Przykładów takich sytuacji nie brakuje. Kolejny przypadek z ostatniej niedzieli pokazuje, że niekiedy przypadkowe kontrole prowadzą do ujawnienia przestępstw narkotykowych. Na osiedlu Kopernika policjanci zatrzymali 25-letniego mężczyznę, który siedział w zaparkowanym pojeździe. Wyczuwalny zapach marihuany podczas kontroli doprowadził do przeszukania, w wyniku którego znaleziono i zabezpieczono dwa pudełka z substancjami psychoaktywnymi.
Przepisy prawa jasno określają konsekwencje związane z posiadaniem narkotyków. Ustawa o przeciwdziałaniu narkomanii z dnia 29 lipca 2005 r. reguluje kwestie związane z nielegalnym posiadaniem oraz handlem środkami odurzającymi. Zgodnie z art. 62, posiadanie takich substancji podlega karze pozbawienia wolności do lat 3, a w przypadku znacznych ilości, kara może wynosić od roku do nawet 10 lat. Co więcej, nawet mniejsze ilości narkotyków mogą skutkować grzywną lub ograniczeniem wolności.
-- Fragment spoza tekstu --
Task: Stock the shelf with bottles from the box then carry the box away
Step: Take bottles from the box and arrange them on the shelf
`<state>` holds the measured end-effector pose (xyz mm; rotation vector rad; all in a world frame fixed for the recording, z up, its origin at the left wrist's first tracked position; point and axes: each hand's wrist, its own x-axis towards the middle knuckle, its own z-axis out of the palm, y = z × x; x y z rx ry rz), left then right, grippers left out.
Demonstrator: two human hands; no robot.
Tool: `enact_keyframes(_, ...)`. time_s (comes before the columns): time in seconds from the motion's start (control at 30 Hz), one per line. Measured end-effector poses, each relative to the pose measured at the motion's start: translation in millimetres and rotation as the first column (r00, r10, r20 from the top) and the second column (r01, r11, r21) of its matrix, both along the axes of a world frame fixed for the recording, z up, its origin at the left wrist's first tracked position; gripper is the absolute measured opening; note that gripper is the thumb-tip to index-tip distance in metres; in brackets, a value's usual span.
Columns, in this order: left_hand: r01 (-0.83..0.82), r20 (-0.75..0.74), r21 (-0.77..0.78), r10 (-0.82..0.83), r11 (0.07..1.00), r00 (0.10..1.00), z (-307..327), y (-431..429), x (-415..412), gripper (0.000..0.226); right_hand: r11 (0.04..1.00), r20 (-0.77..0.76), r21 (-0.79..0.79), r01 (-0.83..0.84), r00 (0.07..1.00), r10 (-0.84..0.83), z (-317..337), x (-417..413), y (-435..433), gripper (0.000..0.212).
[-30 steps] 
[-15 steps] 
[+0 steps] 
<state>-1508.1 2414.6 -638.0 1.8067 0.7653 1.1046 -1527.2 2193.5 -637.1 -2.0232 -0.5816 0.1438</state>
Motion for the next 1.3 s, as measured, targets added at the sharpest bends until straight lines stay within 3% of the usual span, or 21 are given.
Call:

Warto zadać sobie pytanie – czy warto ryzykować zdrowie, życie oraz wolność dla krótkotrwałych zysków z nielegalnego procederu? Jak pokazuje doświadczenie, wcześniej czy później każda osoba zamieszana w narkobiznes trafia w ręce wymiaru sprawiedliwości. Dlatego przestrzegamy wszystkich przed sięganiem po te niebezpieczne środki – konsekwencje mogą być tragiczne.
Pamiętajmy – policjanci czuwają, a narkotyki to nie tylko przestępstwo, ale i realne zagrożenie dla zdrowia oraz życia.